"好吧,"我说,"这样吧,我们到机场去买瑞典和爪哇的地图,看能不能发现什么。"
她放下手里的纸。"老天,提示越来越难了,不是吗?"
"是呀。不知道选数字的人解得如何?"
"我不知道。凯西的数学还可以,不过这不是她最强的科目。"
"唉,杰夫最强的一科是'摩登原始人'小常识,不过我怀疑不会有什么帮助。"
罗拉靠着车门,弯起身子,我猜她又想到凯西了。我本想是不是该说些什么,但是我们一直面对摄像机,也许她不想让某些话题变成节目情节。我也看向窗外,想找个无关痛痒的话题。

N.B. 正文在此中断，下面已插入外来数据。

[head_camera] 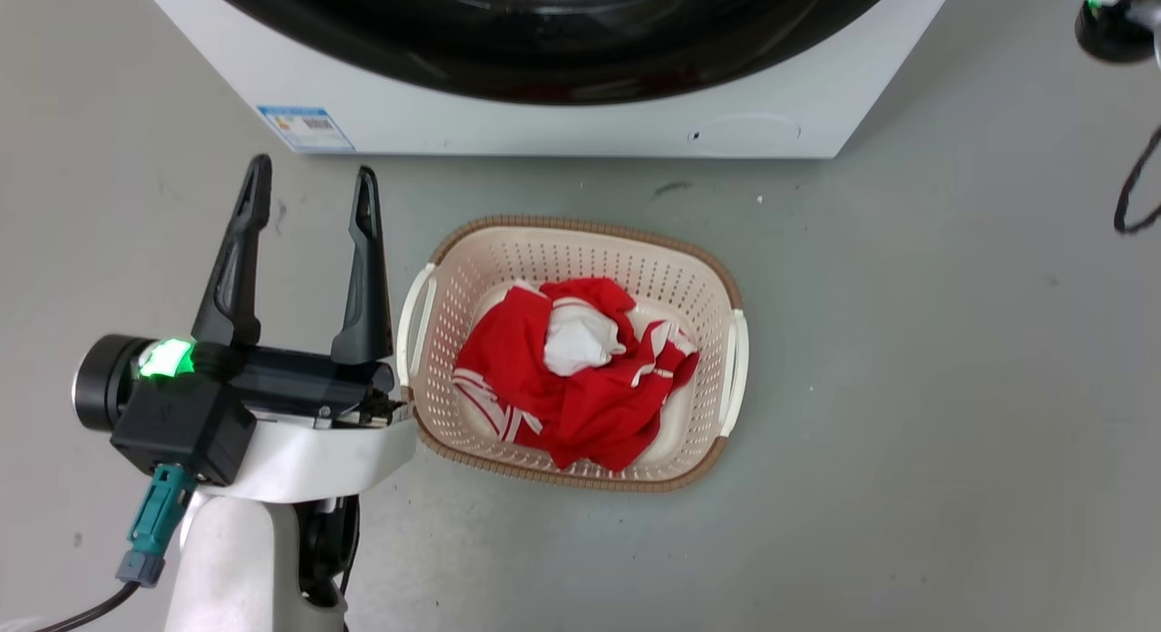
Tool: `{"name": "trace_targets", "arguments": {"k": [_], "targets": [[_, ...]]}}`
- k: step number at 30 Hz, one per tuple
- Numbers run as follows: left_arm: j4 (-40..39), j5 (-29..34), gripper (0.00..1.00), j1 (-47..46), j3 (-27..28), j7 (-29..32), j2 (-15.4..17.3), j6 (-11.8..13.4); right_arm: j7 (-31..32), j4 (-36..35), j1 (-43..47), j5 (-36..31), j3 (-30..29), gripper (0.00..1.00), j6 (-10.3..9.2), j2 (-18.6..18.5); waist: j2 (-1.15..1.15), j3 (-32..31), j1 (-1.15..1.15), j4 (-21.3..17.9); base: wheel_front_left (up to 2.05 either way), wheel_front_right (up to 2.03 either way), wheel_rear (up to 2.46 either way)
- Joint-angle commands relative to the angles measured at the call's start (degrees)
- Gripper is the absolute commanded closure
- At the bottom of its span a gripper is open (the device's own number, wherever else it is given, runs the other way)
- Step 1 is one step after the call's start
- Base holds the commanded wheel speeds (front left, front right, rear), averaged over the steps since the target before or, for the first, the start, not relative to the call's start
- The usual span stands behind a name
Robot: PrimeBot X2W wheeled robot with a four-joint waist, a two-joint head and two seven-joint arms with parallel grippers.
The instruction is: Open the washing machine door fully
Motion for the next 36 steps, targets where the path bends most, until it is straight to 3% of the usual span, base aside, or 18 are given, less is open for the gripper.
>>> {"name": "trace_targets", "arguments": {"k": [1, 10, 17, 28, 36], "targets": [[-0.3, 0.0, 0.00, -1.2, -0.1, -0.1, 0.0, -0.2, 0.8, 2.5, -2.6, -0.3, 1.4, 1.00, 0.00, 1.0, 0.00, 1.8, -0.01, 0.4, 0.00, 0.00, 0.00], [-0.5, -0.3, 0.00, -3.1, -0.7, -0.1, 0.0, -0.7, 3.0, 13.2, -10.5, -0.7, 5.5, 1.00, 0.00, 4.5, 0.00, 4.3, -0.01, 1.7, 0.00, 0.00, 0.00], [-0.3, -0.7, 0.00, -3.6, -0.8, -0.1, 0.0, -0.8, 8.0, 15.2, -11.4, 0.0, 6.6, 1.00, 0.00, 6.8, 0.00, 4.9, -0.01, 2.0, 0.00, 0.00, 0.00], [0.5, -0.9, 0.00, -3.3, -1.1, -0.1, 0.0, -0.5, 17.4, 11.2, -8.4, 1.7, 5.8, 1.00, 0.00, 5.5, 0.00, 4.2, -0.01, 1.8, 0.00, 0.00, 0.00], [1.8, -0.9, 0.00, -2.0, -1.1, -0.1, 0.0, -0.3, 24.2, 3.5, -3.0, 2.3, 5.5, 1.00, 0.01, 3.3, 0.00, 1.5, -0.01, 0.9, 0.00, 0.00, 0.00]]}}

"日本的自选车牌不多。"我说。这里汽车车牌是白底绿字,多半都是数字。
"是不多。"
"有这么一次---"我暂停一下,等她抬眼看我,"我正在高速公路上开车,看到两辆都挂着自选车牌的车子出了车祸。"
她等我说下去,但我没有再说。"真的吗?"她说。
"没错。就像'改编诗'。我发誓这是真的:其中一个是'律师'(ATTORNY),另一个是'傻瓜'(BONEHED)"
"哈!"她神情放松了些,说:"可怜的'傻瓜'。"我们会顺利走完这一程,我想我们会成为一支好队伍。
"不骗你,"我说,"生活不容易。我们暂停一下,为全世界的'傻瓜'默祷片刻。"
终于,她笑了。米夏投给我一个奇怪的眼神,但我才不管呢。车外有蔓延错综的街道、有魅惑的光影,还有一种我尚不了解的语言。我们奔向一个新国家。罗拉笑了,我在这里的工作就完成了。